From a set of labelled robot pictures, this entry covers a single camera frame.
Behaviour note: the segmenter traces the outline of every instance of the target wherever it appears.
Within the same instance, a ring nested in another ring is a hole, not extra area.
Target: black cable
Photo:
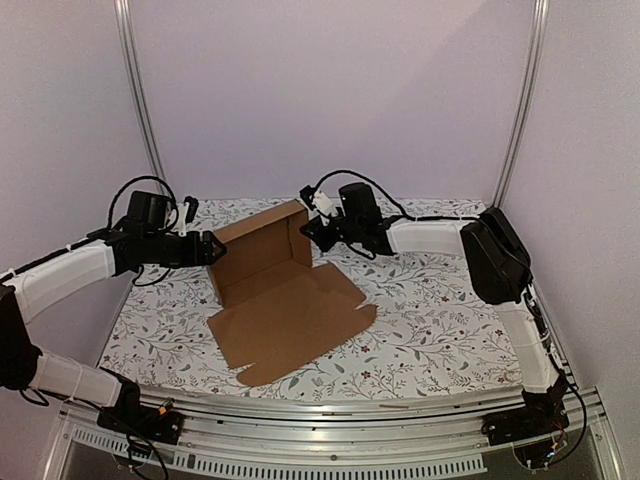
[[[144,265],[140,265],[140,273],[138,273],[138,276],[136,278],[133,279],[133,286],[134,287],[151,287],[153,285],[157,285],[158,283],[164,281],[168,276],[169,273],[171,273],[171,269],[167,268],[166,272],[164,272],[160,278],[153,280],[152,282],[149,283],[136,283],[138,281],[138,279],[142,276],[142,273],[144,272]]]
[[[561,376],[565,376],[565,372],[564,370],[562,370],[558,364],[556,363],[555,358],[553,358],[553,355],[549,354],[549,359],[551,360],[551,364],[553,365],[553,368],[556,369],[556,371],[558,372],[559,375]],[[580,406],[582,407],[582,430],[580,431],[580,436],[578,437],[578,440],[576,441],[576,443],[573,445],[573,447],[571,447],[571,450],[569,450],[569,452],[567,452],[566,455],[564,455],[562,458],[555,460],[555,457],[549,462],[549,466],[552,465],[557,465],[560,462],[564,462],[567,458],[569,458],[569,456],[571,454],[573,454],[573,452],[575,452],[578,447],[580,446],[580,442],[582,442],[582,440],[584,439],[584,436],[587,433],[587,406],[584,403],[584,400],[582,399],[582,396],[578,393],[578,390],[576,389],[576,387],[574,387],[573,385],[571,385],[569,382],[567,382],[567,386],[569,387],[569,390],[571,390],[571,392],[576,396],[576,398],[578,399],[578,402],[580,402]]]
[[[107,217],[107,230],[111,230],[111,227],[113,226],[113,212],[116,208],[116,203],[118,203],[118,199],[120,198],[120,196],[125,192],[125,190],[127,188],[129,188],[131,185],[133,185],[134,183],[138,183],[141,182],[143,180],[153,180],[155,182],[158,182],[160,185],[162,185],[167,192],[169,193],[169,197],[171,198],[171,207],[177,212],[178,211],[178,202],[176,200],[176,196],[173,193],[173,190],[171,190],[171,187],[169,186],[169,184],[167,182],[165,182],[163,179],[161,179],[160,177],[156,177],[155,175],[141,175],[139,177],[135,177],[132,178],[131,180],[129,180],[127,183],[125,183],[120,190],[118,190],[118,193],[116,193],[116,195],[113,197],[113,200],[111,200],[111,205],[109,206],[109,216]],[[167,233],[168,231],[170,231],[173,227],[175,227],[176,223],[178,223],[178,215],[176,215],[175,220],[171,223],[171,225],[167,226],[164,230],[159,231],[158,233]]]
[[[384,195],[384,197],[389,200],[389,203],[391,203],[391,205],[393,205],[394,207],[396,207],[399,211],[400,214],[402,216],[402,218],[405,218],[407,220],[412,220],[412,221],[433,221],[433,220],[475,220],[476,217],[454,217],[454,216],[445,216],[445,215],[431,215],[431,216],[427,216],[427,217],[414,217],[413,215],[409,215],[407,213],[407,211],[405,210],[405,208],[402,206],[402,204],[400,202],[398,202],[396,199],[394,199],[391,195],[389,195],[387,193],[387,191],[382,188],[380,185],[378,185],[378,183],[376,183],[375,181],[371,180],[369,177],[367,177],[366,175],[363,175],[361,173],[358,172],[354,172],[353,170],[345,170],[345,169],[340,169],[340,170],[334,170],[333,172],[329,172],[327,173],[325,176],[323,176],[318,183],[315,186],[315,190],[318,190],[320,188],[320,186],[322,186],[322,184],[329,178],[334,177],[336,175],[352,175],[354,177],[357,177],[361,180],[364,180],[365,182],[370,183],[371,185],[373,185],[380,193],[382,193],[382,195]]]
[[[137,437],[137,438],[139,438],[140,440],[142,440],[151,449],[151,452],[153,452],[153,454],[156,456],[156,458],[158,459],[158,462],[160,463],[160,467],[162,468],[162,473],[164,475],[163,480],[169,480],[169,470],[167,469],[167,465],[165,464],[164,459],[162,458],[160,453],[158,452],[158,449],[156,449],[156,447],[153,445],[153,443],[151,443],[151,441],[149,439],[147,439],[144,435],[141,435],[134,428],[130,427],[125,422],[123,422],[122,420],[120,420],[116,416],[112,415],[111,413],[109,413],[105,409],[100,408],[95,403],[89,402],[89,401],[86,401],[86,400],[78,400],[78,401],[82,402],[82,403],[85,403],[85,404],[89,405],[91,408],[93,408],[93,409],[97,410],[98,412],[106,415],[111,420],[113,420],[114,422],[116,422],[118,425],[120,425],[122,428],[124,428],[125,430],[127,430],[129,432],[126,435],[127,443],[129,443],[129,448],[127,449],[127,454],[128,454],[128,459],[129,459],[129,467],[131,468],[131,471],[133,473],[135,473],[138,477],[142,478],[143,480],[152,480],[151,478],[149,478],[149,477],[143,475],[142,473],[140,473],[138,471],[138,469],[137,469],[138,467],[134,467],[133,466],[133,454],[131,452],[131,444],[134,443],[134,441],[131,439],[132,435]]]
[[[42,393],[40,393],[38,390],[31,390],[31,391],[36,394],[39,400],[34,400],[33,398],[29,398],[24,390],[20,390],[20,396],[30,404],[35,405],[36,407],[48,407],[49,405],[51,405],[49,403],[49,400],[47,400],[44,397],[44,395],[42,395]]]
[[[173,190],[171,190],[171,187],[169,186],[169,184],[167,182],[165,182],[163,179],[161,179],[160,177],[156,177],[154,175],[142,175],[140,177],[136,177],[136,178],[133,178],[133,179],[129,180],[127,183],[124,184],[124,186],[122,186],[122,188],[120,188],[118,193],[116,193],[116,195],[114,196],[113,200],[111,201],[111,205],[109,207],[109,216],[107,218],[107,226],[106,226],[107,230],[111,230],[111,228],[113,227],[113,213],[114,213],[114,210],[115,210],[116,203],[117,203],[118,199],[120,198],[120,196],[131,185],[133,185],[134,183],[143,181],[143,180],[154,180],[154,181],[158,182],[159,184],[161,184],[163,187],[165,187],[167,189],[167,192],[169,192],[169,196],[171,198],[171,207],[176,211],[176,218],[174,219],[174,221],[170,225],[165,227],[164,230],[161,230],[159,233],[169,232],[173,227],[175,227],[176,223],[178,223],[178,215],[177,215],[178,203],[177,203],[177,200],[176,200],[176,196],[173,193]],[[118,223],[116,223],[116,227],[119,227],[119,224],[120,224],[121,221],[122,220],[120,220],[120,221],[118,221]],[[14,273],[7,273],[3,277],[0,277],[0,284],[3,284],[4,282],[6,282],[8,280],[11,280],[16,275],[20,275],[22,273],[25,273],[26,271],[31,270],[32,268],[40,266],[43,263],[46,263],[46,262],[48,262],[50,260],[53,260],[54,258],[60,257],[60,256],[64,255],[65,253],[68,253],[69,251],[73,251],[73,250],[76,250],[76,249],[78,249],[80,247],[84,247],[85,245],[88,245],[89,243],[91,243],[93,241],[95,241],[95,239],[85,238],[83,240],[80,240],[79,242],[76,242],[76,243],[70,245],[69,249],[61,248],[59,250],[56,250],[55,252],[49,253],[48,255],[46,255],[46,256],[44,256],[42,258],[34,260],[33,262],[27,263],[26,265],[23,265],[23,266],[15,269]]]
[[[31,270],[32,268],[38,267],[40,265],[42,265],[43,263],[48,262],[49,260],[53,260],[54,258],[60,257],[61,255],[64,255],[65,253],[69,253],[69,251],[73,251],[76,250],[80,247],[84,247],[85,245],[88,245],[89,243],[95,241],[95,239],[89,239],[89,238],[85,238],[82,239],[76,243],[73,243],[71,245],[69,245],[69,248],[61,248],[59,250],[56,250],[55,252],[51,252],[48,255],[45,255],[42,258],[39,258],[37,260],[34,260],[33,262],[29,262],[26,265],[23,265],[19,268],[16,268],[14,271],[15,275],[20,275],[28,270]],[[15,275],[12,273],[8,273],[5,276],[3,276],[2,278],[0,278],[0,284],[6,282],[7,280],[11,280]]]

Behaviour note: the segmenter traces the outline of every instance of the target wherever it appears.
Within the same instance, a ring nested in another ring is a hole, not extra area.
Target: patterned surface
[[[202,202],[193,228],[218,228],[281,201]],[[403,203],[421,215],[466,215],[483,208],[460,200]],[[271,385],[246,387],[237,382],[238,371],[227,368],[206,325],[221,307],[202,268],[134,288],[101,365],[145,384],[308,401],[421,397],[520,382],[508,337],[492,308],[475,296],[462,258],[403,254],[369,261],[342,246],[324,256],[314,251],[314,259],[336,264],[378,305],[376,322]],[[149,270],[145,279],[162,273]]]

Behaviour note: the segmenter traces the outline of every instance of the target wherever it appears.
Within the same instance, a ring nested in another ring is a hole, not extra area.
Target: cardboard box
[[[311,268],[300,233],[306,209],[291,201],[216,232],[228,253],[209,268],[225,309],[209,327],[238,381],[271,383],[366,330],[376,307],[334,265]]]

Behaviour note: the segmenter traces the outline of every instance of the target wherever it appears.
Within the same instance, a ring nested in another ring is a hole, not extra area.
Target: white wall
[[[506,211],[583,386],[640,470],[640,3],[552,2]]]
[[[283,196],[350,167],[399,196],[488,200],[533,5],[132,2],[169,180],[200,198]]]
[[[0,271],[103,226],[115,191],[148,173],[113,2],[2,0]],[[95,364],[127,279],[45,312],[34,343]],[[0,478],[33,480],[57,406],[0,391]]]

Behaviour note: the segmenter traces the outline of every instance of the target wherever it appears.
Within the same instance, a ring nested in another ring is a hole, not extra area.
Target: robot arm
[[[31,343],[25,325],[72,293],[125,272],[139,272],[145,264],[166,268],[213,264],[226,253],[225,246],[212,232],[186,231],[197,207],[197,201],[190,197],[183,205],[172,205],[169,197],[133,192],[127,215],[113,228],[92,232],[80,242],[18,271],[10,270],[2,277],[0,386],[19,391],[31,389],[106,407],[107,414],[101,415],[98,422],[101,426],[126,431],[124,423],[138,431],[145,430],[142,432],[145,436],[160,441],[177,440],[179,428],[165,427],[171,422],[181,426],[179,414],[172,412],[158,422],[147,420],[142,428],[140,419],[149,419],[157,412],[140,405],[140,391],[135,383],[42,351]],[[177,232],[171,231],[174,226]],[[156,431],[167,430],[170,435],[157,435]]]
[[[316,213],[301,232],[321,251],[343,242],[371,260],[404,252],[466,258],[473,289],[504,324],[523,376],[525,407],[485,418],[483,433],[490,443],[523,440],[553,432],[557,425],[568,426],[562,404],[567,381],[550,353],[549,331],[531,284],[531,259],[504,214],[490,207],[477,217],[413,218],[402,212],[384,218],[369,185],[346,185],[339,194],[342,207],[317,187],[300,192]]]

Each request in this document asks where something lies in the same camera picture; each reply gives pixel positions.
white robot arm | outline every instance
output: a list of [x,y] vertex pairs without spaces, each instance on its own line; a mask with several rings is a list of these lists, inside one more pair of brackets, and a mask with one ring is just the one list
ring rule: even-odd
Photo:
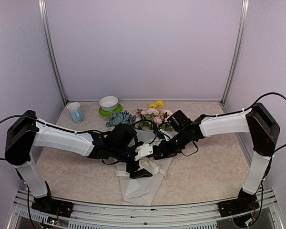
[[[126,124],[119,124],[112,131],[105,133],[96,130],[78,132],[47,123],[37,118],[34,111],[27,111],[24,116],[31,118],[18,119],[8,130],[5,158],[30,187],[35,200],[32,208],[50,214],[56,214],[59,208],[59,215],[64,217],[70,217],[72,203],[51,198],[49,186],[31,160],[32,146],[67,150],[94,159],[112,157],[126,163],[130,178],[140,178],[152,176],[147,170],[140,169],[139,159],[143,156],[155,159],[173,157],[181,153],[188,143],[205,137],[250,133],[254,154],[247,179],[238,199],[219,203],[221,215],[228,216],[259,207],[255,194],[268,173],[279,135],[278,124],[260,103],[229,115],[203,114],[193,122],[182,111],[177,111],[168,122],[178,134],[168,141],[162,140],[158,146],[144,147],[142,142],[138,142],[134,128]],[[135,144],[129,147],[133,139]]]

black wire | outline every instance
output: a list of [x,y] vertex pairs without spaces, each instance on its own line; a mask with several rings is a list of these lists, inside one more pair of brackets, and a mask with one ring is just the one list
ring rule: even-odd
[[140,123],[140,122],[149,122],[149,123],[153,124],[153,126],[154,126],[154,131],[155,131],[156,133],[155,133],[154,139],[149,143],[149,144],[152,144],[152,143],[156,140],[156,138],[157,138],[157,133],[159,133],[159,128],[157,127],[157,124],[156,124],[155,122],[153,122],[152,120],[141,119],[141,120],[135,122],[134,124],[131,124],[130,126],[134,126],[134,125],[136,125],[136,124],[138,124],[138,123]]
[[168,122],[162,122],[162,123],[158,126],[158,128],[160,129],[161,126],[164,125],[164,124],[169,124],[169,123],[168,123]]
[[[34,120],[34,121],[36,121],[36,122],[38,122],[38,123],[41,123],[41,124],[43,124],[43,125],[45,124],[44,122],[42,122],[42,121],[40,121],[40,120],[38,120],[38,119],[36,119],[36,118],[34,118],[34,117],[27,116],[27,115],[21,115],[21,114],[16,114],[16,115],[12,115],[12,116],[9,116],[9,117],[7,117],[7,118],[4,118],[4,119],[2,119],[2,120],[0,121],[0,124],[3,123],[3,122],[5,122],[5,121],[7,121],[7,120],[9,120],[9,119],[11,119],[11,118],[19,118],[19,117],[29,118],[29,119],[32,119],[32,120]],[[0,157],[0,160],[1,160],[1,161],[6,161],[6,159],[5,159],[5,158],[2,158],[2,157]]]
[[[258,97],[258,99],[255,100],[255,102],[252,103],[251,106],[249,106],[248,108],[246,108],[244,111],[247,111],[247,110],[249,110],[250,108],[252,108],[252,107],[254,106],[254,104],[256,104],[260,99],[262,99],[262,98],[264,98],[264,97],[266,97],[266,96],[268,96],[268,95],[272,95],[272,94],[273,94],[273,95],[280,96],[280,97],[282,97],[283,99],[285,99],[285,101],[286,101],[286,97],[283,96],[282,94],[277,93],[277,92],[268,92],[268,93],[263,94],[263,95],[261,95],[260,97]],[[230,112],[230,113],[226,113],[226,114],[219,114],[219,115],[207,115],[207,117],[220,117],[220,116],[225,116],[225,115],[236,114],[236,113],[239,113],[239,112],[242,112],[242,111],[234,111],[234,112]],[[284,148],[285,146],[286,146],[286,144],[280,146],[279,148],[277,148],[277,149],[274,151],[274,153],[277,152],[278,150]]]
[[27,203],[28,203],[28,212],[29,212],[29,218],[30,218],[30,221],[31,221],[31,224],[33,226],[34,229],[36,229],[34,223],[33,223],[33,220],[32,220],[32,216],[31,216],[31,211],[30,211],[30,188],[29,186],[28,187],[28,199],[27,199]]
[[156,138],[157,138],[157,134],[154,135],[153,140],[149,144],[152,144],[156,140]]
[[120,161],[115,161],[115,162],[112,162],[112,163],[108,163],[108,164],[107,164],[107,163],[104,161],[104,159],[102,159],[102,163],[105,164],[105,165],[108,165],[108,166],[118,164],[119,162],[120,162]]
[[193,152],[193,153],[191,153],[191,154],[189,154],[189,155],[185,155],[182,151],[181,151],[181,153],[184,155],[184,156],[191,156],[191,155],[193,155],[193,154],[195,154],[195,153],[197,153],[198,152],[198,150],[199,150],[199,148],[198,148],[198,146],[196,145],[196,143],[193,141],[193,144],[194,144],[194,146],[196,147],[196,151],[195,152]]
[[261,182],[261,186],[262,186],[261,206],[260,206],[260,208],[259,208],[259,212],[258,212],[257,217],[255,218],[255,220],[254,220],[249,226],[252,226],[253,224],[256,223],[257,219],[259,218],[259,216],[261,215],[261,212],[262,212],[262,207],[263,207],[263,194],[264,194],[264,185],[263,185],[263,182]]
[[[54,125],[51,125],[51,124],[46,124],[46,123],[40,121],[39,119],[37,119],[36,117],[32,117],[32,116],[28,116],[28,115],[23,115],[23,114],[22,114],[22,115],[21,115],[21,114],[16,114],[16,115],[12,115],[12,116],[6,117],[6,118],[4,118],[4,119],[2,119],[2,120],[0,121],[0,124],[3,123],[3,122],[5,122],[5,121],[7,121],[7,120],[9,120],[9,119],[12,119],[12,118],[29,118],[29,119],[32,119],[32,120],[34,120],[35,122],[38,122],[38,123],[40,123],[40,124],[42,124],[42,125],[46,125],[46,126],[48,126],[48,127],[52,127],[52,128],[55,128],[55,129],[63,130],[63,131],[66,131],[66,132],[69,132],[69,133],[74,133],[74,134],[84,134],[84,133],[87,133],[87,132],[89,132],[89,131],[102,133],[102,132],[99,131],[99,130],[85,130],[85,131],[80,131],[80,132],[72,131],[72,130],[64,129],[64,128],[57,127],[57,126],[54,126]],[[5,158],[2,158],[2,157],[0,157],[0,160],[1,160],[1,161],[6,161],[6,159],[5,159]]]

metal frame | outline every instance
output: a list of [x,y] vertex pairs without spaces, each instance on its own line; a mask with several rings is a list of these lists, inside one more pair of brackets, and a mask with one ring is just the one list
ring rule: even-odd
[[[44,28],[44,34],[45,34],[46,43],[47,43],[47,47],[48,47],[48,51],[49,51],[49,55],[51,59],[51,64],[52,64],[52,68],[54,71],[55,81],[56,81],[56,84],[59,90],[62,103],[65,106],[68,103],[68,99],[67,99],[66,92],[62,84],[61,76],[58,70],[58,66],[57,66],[57,62],[56,62],[56,58],[54,54],[45,0],[38,0],[38,5],[40,9],[41,21],[42,21],[43,28]],[[225,89],[224,89],[224,93],[221,99],[222,104],[226,103],[231,86],[232,86],[232,81],[234,78],[237,61],[238,61],[238,57],[239,57],[239,53],[241,49],[241,43],[242,43],[243,35],[245,32],[245,22],[246,22],[246,18],[248,14],[248,7],[249,7],[249,0],[243,0],[240,22],[239,22],[239,27],[238,27],[238,32],[237,32],[237,39],[236,39],[236,44],[235,44],[235,50],[233,54],[230,71],[229,71],[229,76],[228,76]]]
[[54,72],[55,81],[58,87],[61,101],[63,105],[65,106],[68,103],[68,99],[67,99],[65,90],[63,88],[63,85],[62,85],[61,76],[58,71],[58,66],[57,66],[57,62],[56,62],[56,58],[54,54],[45,0],[38,0],[38,5],[39,5],[39,10],[40,10],[40,15],[41,15],[41,22],[42,22],[43,29],[44,29],[44,35],[45,35],[46,43],[48,47],[48,52],[50,55],[51,64],[52,64],[52,68]]
[[[123,99],[123,100],[119,100],[122,102],[137,102],[137,101],[146,101],[147,103],[150,103],[151,101],[156,101],[159,99]],[[184,100],[184,99],[165,99],[165,101],[167,102],[201,102],[201,103],[219,103],[219,100]],[[69,100],[70,103],[72,102],[79,102],[79,103],[85,103],[85,102],[99,102],[99,100]]]
[[241,44],[242,44],[242,40],[243,40],[243,36],[245,32],[245,23],[246,23],[247,14],[248,14],[248,8],[249,8],[249,0],[243,0],[242,12],[241,12],[240,21],[239,21],[239,27],[238,27],[238,32],[237,32],[237,39],[236,39],[233,59],[232,59],[232,63],[231,63],[230,71],[229,71],[228,80],[225,85],[224,94],[221,99],[221,103],[223,105],[226,104],[230,90],[231,90],[232,81],[234,78],[234,74],[235,74],[235,70],[236,70],[236,66],[238,62],[238,57],[239,57],[239,53],[241,49]]
[[[261,189],[256,194],[261,201]],[[121,206],[108,204],[93,204],[73,201],[74,207],[70,218],[59,218],[61,224],[57,228],[64,229],[121,229],[121,228],[163,228],[163,229],[190,229],[190,228],[217,228],[217,221],[238,217],[242,213],[229,217],[220,217],[217,203],[210,201],[197,204],[170,205],[170,206]],[[284,229],[282,215],[272,189],[264,191],[263,209],[269,208],[276,229]],[[49,216],[46,213],[31,209],[34,221],[45,221]],[[14,229],[19,217],[28,218],[27,192],[19,190],[11,209],[11,218],[7,229]]]

light blue mug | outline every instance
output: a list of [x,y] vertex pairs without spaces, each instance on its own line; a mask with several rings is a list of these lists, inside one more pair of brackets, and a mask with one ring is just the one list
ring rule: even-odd
[[67,110],[69,111],[71,119],[74,123],[81,123],[83,121],[82,109],[80,103],[76,102],[69,104],[67,106]]

green plate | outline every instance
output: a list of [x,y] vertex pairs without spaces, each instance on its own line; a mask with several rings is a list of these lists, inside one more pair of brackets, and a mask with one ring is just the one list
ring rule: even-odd
[[103,116],[103,117],[106,117],[106,118],[109,118],[112,113],[119,113],[119,112],[121,112],[121,111],[122,111],[122,106],[121,106],[121,104],[119,104],[119,105],[117,106],[117,108],[116,108],[115,110],[113,110],[113,111],[105,111],[105,110],[103,110],[102,108],[99,108],[99,113],[100,113],[100,115]]

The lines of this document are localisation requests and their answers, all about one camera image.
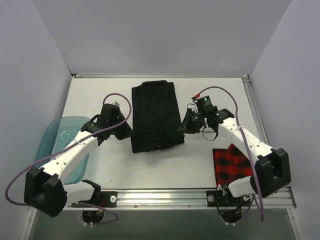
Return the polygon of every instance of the screw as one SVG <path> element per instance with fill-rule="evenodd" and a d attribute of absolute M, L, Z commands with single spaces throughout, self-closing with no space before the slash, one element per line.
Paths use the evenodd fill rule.
<path fill-rule="evenodd" d="M 117 197 L 116 197 L 116 196 L 111 196 L 111 197 L 110 197 L 110 202 L 111 202 L 111 203 L 114 204 L 116 201 L 117 201 Z"/>
<path fill-rule="evenodd" d="M 209 203 L 213 203 L 215 200 L 215 197 L 213 195 L 209 195 L 206 199 L 208 200 Z"/>

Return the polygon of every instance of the white table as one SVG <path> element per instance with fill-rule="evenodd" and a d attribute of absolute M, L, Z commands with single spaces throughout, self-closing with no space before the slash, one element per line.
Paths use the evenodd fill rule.
<path fill-rule="evenodd" d="M 63 117 L 99 114 L 104 97 L 109 93 L 121 93 L 131 100 L 132 87 L 142 82 L 163 78 L 74 78 L 71 81 Z M 174 82 L 176 99 L 183 120 L 191 97 L 209 86 L 227 89 L 239 106 L 239 119 L 254 135 L 257 128 L 248 98 L 240 78 L 167 78 Z M 211 89 L 212 104 L 232 113 L 235 106 L 231 98 L 219 89 Z M 127 103 L 119 96 L 107 102 L 117 101 L 126 116 Z M 132 126 L 132 117 L 128 123 Z M 90 155 L 84 179 L 94 181 L 103 189 L 194 189 L 215 188 L 212 148 L 226 149 L 230 142 L 219 136 L 215 141 L 205 140 L 201 134 L 186 134 L 185 143 L 167 150 L 148 153 L 132 153 L 130 139 L 118 141 L 111 136 Z"/>

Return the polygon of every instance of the folded black garment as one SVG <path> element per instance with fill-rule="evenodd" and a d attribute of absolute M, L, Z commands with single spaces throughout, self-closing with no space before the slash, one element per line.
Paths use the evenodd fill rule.
<path fill-rule="evenodd" d="M 147 81 L 132 88 L 133 153 L 164 150 L 185 142 L 173 82 Z"/>

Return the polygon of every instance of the checkered fabric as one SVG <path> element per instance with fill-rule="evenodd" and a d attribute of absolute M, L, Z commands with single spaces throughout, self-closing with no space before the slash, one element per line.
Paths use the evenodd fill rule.
<path fill-rule="evenodd" d="M 252 175 L 248 158 L 233 144 L 228 149 L 212 149 L 216 186 Z"/>

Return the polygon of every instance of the blue plastic basket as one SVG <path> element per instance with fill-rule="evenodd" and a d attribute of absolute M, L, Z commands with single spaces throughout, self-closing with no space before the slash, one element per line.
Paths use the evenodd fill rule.
<path fill-rule="evenodd" d="M 39 146 L 35 162 L 53 153 L 63 150 L 77 135 L 80 128 L 90 119 L 84 116 L 68 116 L 54 120 L 46 128 L 41 144 Z M 65 185 L 79 183 L 87 169 L 89 155 L 85 156 L 78 166 L 74 168 L 71 174 L 65 181 Z M 42 162 L 35 165 L 36 168 L 40 168 L 45 163 Z"/>
········
EXERCISE DETAILS:
Scan the material for lines that hold the word "slash", then say how many there are and nothing else.

ANSWER FOR THE TASK:
5